Copy out the lines of the records below, and only those lines, from the one with "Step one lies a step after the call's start" through the one with "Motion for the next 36", exactly as they appear.
┌──
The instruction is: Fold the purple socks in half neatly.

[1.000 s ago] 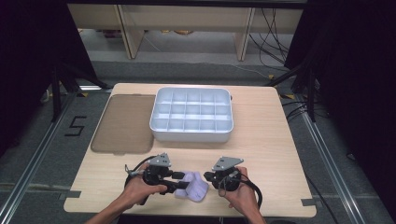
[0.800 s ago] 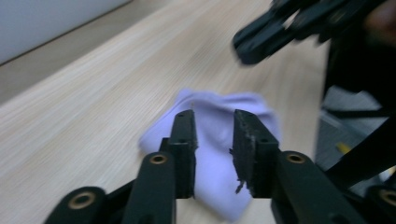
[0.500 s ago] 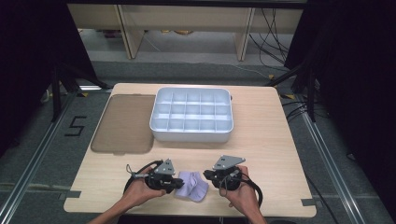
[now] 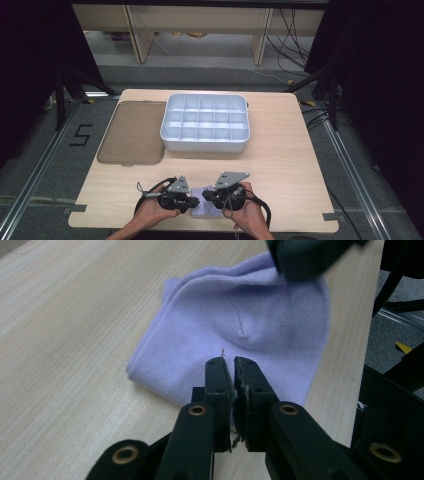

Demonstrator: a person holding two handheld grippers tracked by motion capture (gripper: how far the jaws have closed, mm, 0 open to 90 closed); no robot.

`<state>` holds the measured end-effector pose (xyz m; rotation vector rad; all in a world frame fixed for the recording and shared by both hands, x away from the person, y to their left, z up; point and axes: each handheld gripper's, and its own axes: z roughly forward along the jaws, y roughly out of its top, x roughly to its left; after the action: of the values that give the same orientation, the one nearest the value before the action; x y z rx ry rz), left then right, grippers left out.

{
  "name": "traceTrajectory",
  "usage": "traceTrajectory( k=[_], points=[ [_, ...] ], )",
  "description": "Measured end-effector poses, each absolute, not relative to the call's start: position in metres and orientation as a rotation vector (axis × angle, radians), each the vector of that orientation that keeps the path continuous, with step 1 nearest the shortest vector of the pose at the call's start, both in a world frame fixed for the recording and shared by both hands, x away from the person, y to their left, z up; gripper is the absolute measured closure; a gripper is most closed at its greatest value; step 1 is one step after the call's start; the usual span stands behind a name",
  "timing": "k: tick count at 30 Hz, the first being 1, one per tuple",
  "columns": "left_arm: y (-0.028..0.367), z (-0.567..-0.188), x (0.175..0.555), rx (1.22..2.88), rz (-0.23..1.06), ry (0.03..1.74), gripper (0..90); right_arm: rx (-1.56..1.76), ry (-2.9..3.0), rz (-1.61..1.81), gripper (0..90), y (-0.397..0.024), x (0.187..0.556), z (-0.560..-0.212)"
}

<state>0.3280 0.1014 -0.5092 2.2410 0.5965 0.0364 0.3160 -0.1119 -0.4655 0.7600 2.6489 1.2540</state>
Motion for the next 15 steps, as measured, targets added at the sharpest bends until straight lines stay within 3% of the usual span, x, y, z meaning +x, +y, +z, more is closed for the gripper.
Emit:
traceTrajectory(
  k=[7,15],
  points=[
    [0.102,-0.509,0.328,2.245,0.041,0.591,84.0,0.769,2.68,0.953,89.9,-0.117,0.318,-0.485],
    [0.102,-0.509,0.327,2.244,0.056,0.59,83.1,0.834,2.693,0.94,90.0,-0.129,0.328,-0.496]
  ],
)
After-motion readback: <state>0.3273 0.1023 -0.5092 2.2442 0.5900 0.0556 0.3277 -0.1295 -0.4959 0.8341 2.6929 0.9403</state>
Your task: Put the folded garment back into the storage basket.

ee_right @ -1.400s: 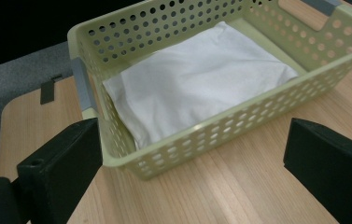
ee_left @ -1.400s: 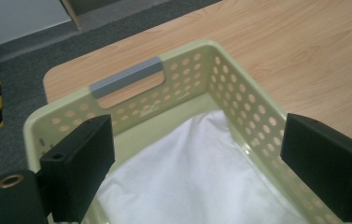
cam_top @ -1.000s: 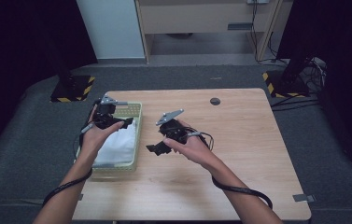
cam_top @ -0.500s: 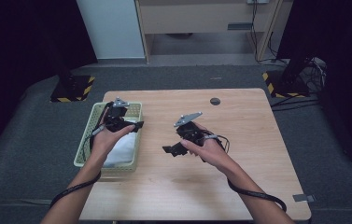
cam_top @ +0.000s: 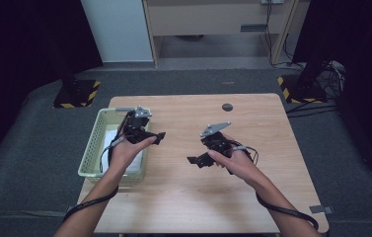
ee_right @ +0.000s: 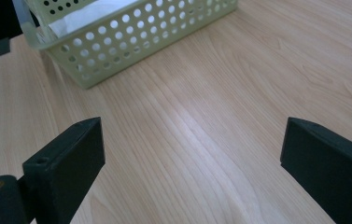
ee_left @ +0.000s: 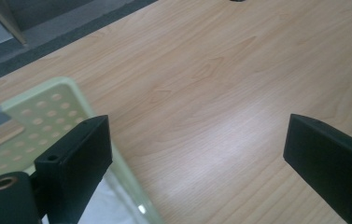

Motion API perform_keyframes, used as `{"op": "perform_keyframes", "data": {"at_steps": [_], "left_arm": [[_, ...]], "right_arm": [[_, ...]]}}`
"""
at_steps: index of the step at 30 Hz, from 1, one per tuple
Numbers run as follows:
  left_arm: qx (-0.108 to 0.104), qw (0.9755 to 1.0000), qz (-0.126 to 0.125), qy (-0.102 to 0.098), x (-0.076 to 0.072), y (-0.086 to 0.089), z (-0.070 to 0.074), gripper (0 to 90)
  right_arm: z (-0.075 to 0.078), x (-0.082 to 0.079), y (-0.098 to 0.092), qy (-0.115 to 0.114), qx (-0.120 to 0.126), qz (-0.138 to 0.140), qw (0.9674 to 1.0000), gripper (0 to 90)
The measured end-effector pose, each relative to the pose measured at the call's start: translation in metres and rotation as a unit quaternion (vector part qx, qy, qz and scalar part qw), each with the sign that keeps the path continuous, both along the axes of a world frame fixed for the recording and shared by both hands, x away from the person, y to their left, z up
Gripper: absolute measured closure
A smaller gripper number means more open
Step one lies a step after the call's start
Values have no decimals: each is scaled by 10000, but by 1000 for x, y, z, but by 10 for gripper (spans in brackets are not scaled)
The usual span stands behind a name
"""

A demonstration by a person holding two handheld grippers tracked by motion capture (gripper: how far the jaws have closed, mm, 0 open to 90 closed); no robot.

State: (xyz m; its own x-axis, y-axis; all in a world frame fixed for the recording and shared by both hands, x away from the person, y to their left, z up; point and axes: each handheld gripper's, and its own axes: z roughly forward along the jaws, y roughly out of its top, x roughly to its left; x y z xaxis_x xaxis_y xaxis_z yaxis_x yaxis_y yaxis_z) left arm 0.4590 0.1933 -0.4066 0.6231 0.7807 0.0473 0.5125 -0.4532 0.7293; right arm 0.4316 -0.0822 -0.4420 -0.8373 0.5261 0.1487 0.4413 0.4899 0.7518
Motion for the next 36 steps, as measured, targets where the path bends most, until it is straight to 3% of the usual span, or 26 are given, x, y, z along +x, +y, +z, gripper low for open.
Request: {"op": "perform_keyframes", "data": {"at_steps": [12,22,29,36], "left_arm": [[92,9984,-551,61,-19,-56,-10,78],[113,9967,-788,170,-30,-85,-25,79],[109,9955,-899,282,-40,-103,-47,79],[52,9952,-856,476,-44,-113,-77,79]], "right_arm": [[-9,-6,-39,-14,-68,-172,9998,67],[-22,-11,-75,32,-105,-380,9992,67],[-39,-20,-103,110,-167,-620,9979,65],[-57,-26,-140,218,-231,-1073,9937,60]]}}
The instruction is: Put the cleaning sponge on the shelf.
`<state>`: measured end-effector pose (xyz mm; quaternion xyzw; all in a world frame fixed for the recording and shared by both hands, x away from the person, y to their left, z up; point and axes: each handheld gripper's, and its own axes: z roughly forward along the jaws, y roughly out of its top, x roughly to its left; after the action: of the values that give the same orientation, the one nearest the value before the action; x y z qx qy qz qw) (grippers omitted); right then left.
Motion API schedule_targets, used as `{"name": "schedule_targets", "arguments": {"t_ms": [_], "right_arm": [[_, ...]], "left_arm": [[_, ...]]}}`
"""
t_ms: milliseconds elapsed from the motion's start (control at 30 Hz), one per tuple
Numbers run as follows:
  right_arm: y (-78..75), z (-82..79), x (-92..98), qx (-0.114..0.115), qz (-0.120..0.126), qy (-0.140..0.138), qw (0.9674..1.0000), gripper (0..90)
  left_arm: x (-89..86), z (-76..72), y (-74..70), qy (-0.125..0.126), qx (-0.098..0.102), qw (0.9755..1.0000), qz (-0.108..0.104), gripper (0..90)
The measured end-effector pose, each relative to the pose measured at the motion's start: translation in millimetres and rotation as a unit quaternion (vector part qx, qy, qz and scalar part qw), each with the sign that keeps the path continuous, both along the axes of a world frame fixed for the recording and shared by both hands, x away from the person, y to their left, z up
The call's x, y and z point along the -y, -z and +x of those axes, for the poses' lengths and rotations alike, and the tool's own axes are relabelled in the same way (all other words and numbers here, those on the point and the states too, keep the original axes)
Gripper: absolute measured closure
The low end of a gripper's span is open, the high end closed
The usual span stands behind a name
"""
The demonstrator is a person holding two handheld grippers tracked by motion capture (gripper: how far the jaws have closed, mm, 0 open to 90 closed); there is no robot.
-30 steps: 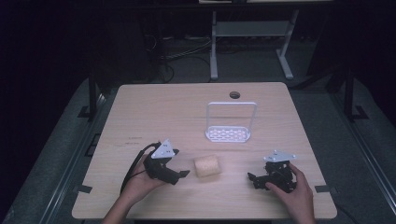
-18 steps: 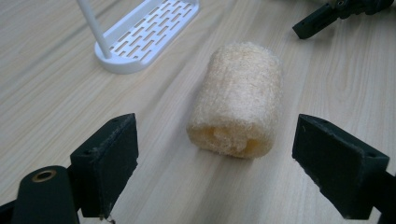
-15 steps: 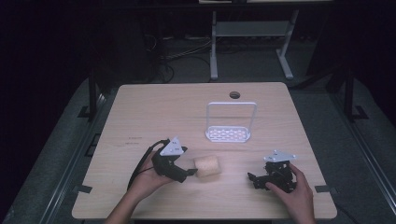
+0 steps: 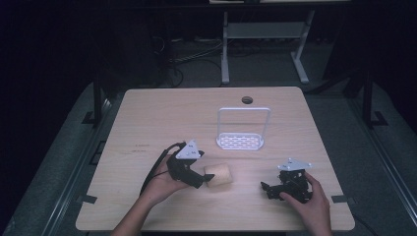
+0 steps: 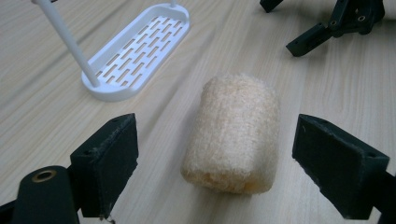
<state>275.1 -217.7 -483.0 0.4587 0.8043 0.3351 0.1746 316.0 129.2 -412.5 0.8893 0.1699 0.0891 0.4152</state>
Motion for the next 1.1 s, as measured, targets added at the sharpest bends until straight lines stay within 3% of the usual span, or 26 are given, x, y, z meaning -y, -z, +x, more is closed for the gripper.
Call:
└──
Answer section:
Step one lies a step after the call's start
Values have no decimals: each is scaled by 10000, but by 1000 for x, y, z, but by 10 for gripper (spans in brackets are not scaled)
The usual span stands behind a name
"""

A demonstration by a person holding two handheld grippers tracked by motion capture (gripper: how far the jaws have closed, mm, 0 open to 90 closed); no robot.

State: (xyz m; its own x-axis, y-axis; all in a world frame fixed for the recording and shared by both hands, x away from the person, y to their left, z up; point and axes: each handheld gripper's, and its own axes: z roughly forward along the jaws, y roughly out of its top, x roughly to its left; x y z xaxis_x xaxis_y xaxis_z yaxis_x yaxis_y yaxis_z) left arm 0.4590 0.1933 -0.4066 0.6231 0.7807 0.0473 0.5125 -0.4532 0.7293; right arm 0.4316 -0.0822 -0.4420 -0.8373 0.5261 0.1487 0.4413 0.4899 0.7518
Motion for the next 36 steps, as measured, targets where the path bends most, until it is straight to 3% of the usual span, or 26 are given, x, y, z along +x, +y, +z, gripper low for open.

With that, the exercise is complete.